Burkina : enquête ouverte contre l’UGEB pour propos sur les réseaux

Le parquet du tribunal de grande instance Ouaga II a ouvert une enquête judiciaire. Cette décision fait suite à la diffusion de contenus sur les réseaux sociaux. Ces écrits et paroles sont attribués à l’Union Générale des Étudiants Burkinabè (UGEB). L’annonce a été faite dans un communiqué daté du 26 mai 2026.

Selon le ministère public, les éléments incriminés pourraient violer le code pénal burkinabè. Les infractions retenues sont l’apologie du terrorisme et l’entreprise de démoralisation des forces de défense et de sécurité. Le procureur a souligné la gravité de ces faits. Il a ordonné l’ouverture immédiate d’une enquête pour identifier les auteurs des publications. Les complices éventuels seront aussi recherchés.

Le parquet rappelle que ces infractions sont sévèrement punies par la loi. L’article 312-11 du code pénal concerne l’entreprise de démoralisation des forces armées. Cette infraction est passible d’une peine d’emprisonnement d’un à dix ans. Une amende de 300 000 à 2 000 000 de francs CFA est également prévue. L’apologie publique du terrorisme, visée à l’article 361-19, encourt la même durée de prison. Son amende est plus lourde, de 1 000 000 à 10 000 000 de francs CFA.

Dans le communiqué, le procureur appelle les citoyens à faire preuve de responsabilité. Il les invite à mesurer leurs propos et publications, surtout en ligne. Les auteurs de discours contraires à la loi sont prévenus.

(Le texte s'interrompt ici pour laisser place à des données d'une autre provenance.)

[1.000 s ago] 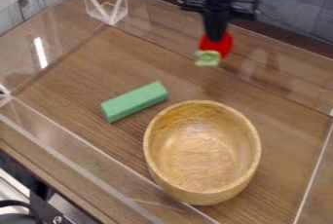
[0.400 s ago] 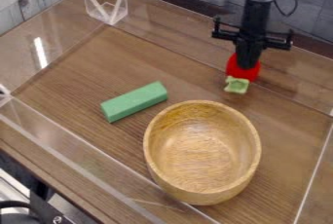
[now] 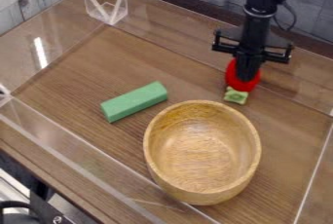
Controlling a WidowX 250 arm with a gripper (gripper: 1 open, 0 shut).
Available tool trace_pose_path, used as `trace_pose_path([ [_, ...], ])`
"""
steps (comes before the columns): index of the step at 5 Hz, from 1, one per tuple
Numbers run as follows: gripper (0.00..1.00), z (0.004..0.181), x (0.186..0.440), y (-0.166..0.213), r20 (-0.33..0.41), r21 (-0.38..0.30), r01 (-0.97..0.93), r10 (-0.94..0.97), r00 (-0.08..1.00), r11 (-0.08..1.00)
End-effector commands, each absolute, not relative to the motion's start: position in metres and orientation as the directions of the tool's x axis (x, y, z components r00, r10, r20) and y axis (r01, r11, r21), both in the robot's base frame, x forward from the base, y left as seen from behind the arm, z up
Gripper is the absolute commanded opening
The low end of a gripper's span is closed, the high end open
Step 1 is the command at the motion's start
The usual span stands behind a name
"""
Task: Move the red fruit to the right
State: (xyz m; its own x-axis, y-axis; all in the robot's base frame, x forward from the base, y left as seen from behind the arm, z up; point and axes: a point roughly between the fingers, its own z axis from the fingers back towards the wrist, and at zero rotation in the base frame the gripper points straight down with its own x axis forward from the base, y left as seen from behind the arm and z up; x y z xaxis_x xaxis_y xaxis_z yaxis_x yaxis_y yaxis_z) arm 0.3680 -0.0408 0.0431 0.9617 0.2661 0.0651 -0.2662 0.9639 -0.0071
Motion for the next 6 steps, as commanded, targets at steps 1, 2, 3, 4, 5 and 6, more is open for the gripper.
trace_pose_path([
  [1, 0.0, 0.045, 0.374, -0.043, 0.099, -0.021, -0.254, 0.255, 0.962, 0.967],
  [2, 0.0, 0.038, 0.374, -0.044, 0.092, -0.021, -0.251, 0.252, 0.963, 0.968],
  [3, 0.0, 0.032, 0.372, -0.044, 0.084, -0.02, -0.248, 0.248, 0.965, 0.969],
  [4, 0.0, 0.026, 0.371, -0.044, 0.076, -0.019, -0.246, 0.246, 0.966, 0.969],
  [5, 0.0, 0.02, 0.369, -0.045, 0.068, -0.019, -0.243, 0.244, 0.967, 0.97],
  [6, 0.0, 0.014, 0.367, -0.046, 0.059, -0.019, -0.239, 0.239, 0.969, 0.971],
])
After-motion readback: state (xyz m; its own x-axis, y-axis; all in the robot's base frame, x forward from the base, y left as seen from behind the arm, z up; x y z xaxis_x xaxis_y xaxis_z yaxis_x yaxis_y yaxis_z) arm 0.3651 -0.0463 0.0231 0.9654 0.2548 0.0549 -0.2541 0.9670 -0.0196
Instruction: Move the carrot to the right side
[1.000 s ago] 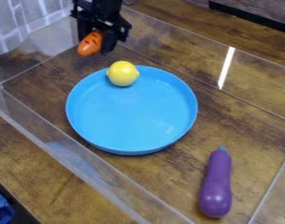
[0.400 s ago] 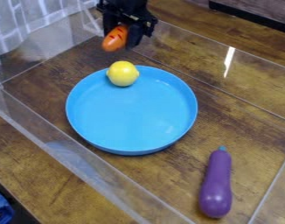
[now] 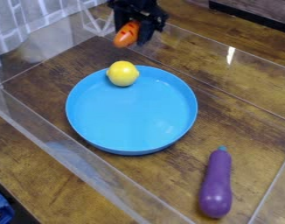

Ils subiront la rigueur de la loi, affirme le parquet.

Cette affaire intervient dans un contexte sécuritaire tendu au Burkina Faso. Les autorités judiciaires multiplient les mises en garde contre les discours jugés dangereux. L’enquête devra déterminer si les contenus attribués à l’UGEB constituent effectivement des infractions pénales. Le parquet n’a pas précisé le nombre de personnes visées ni la nature exacte des publications.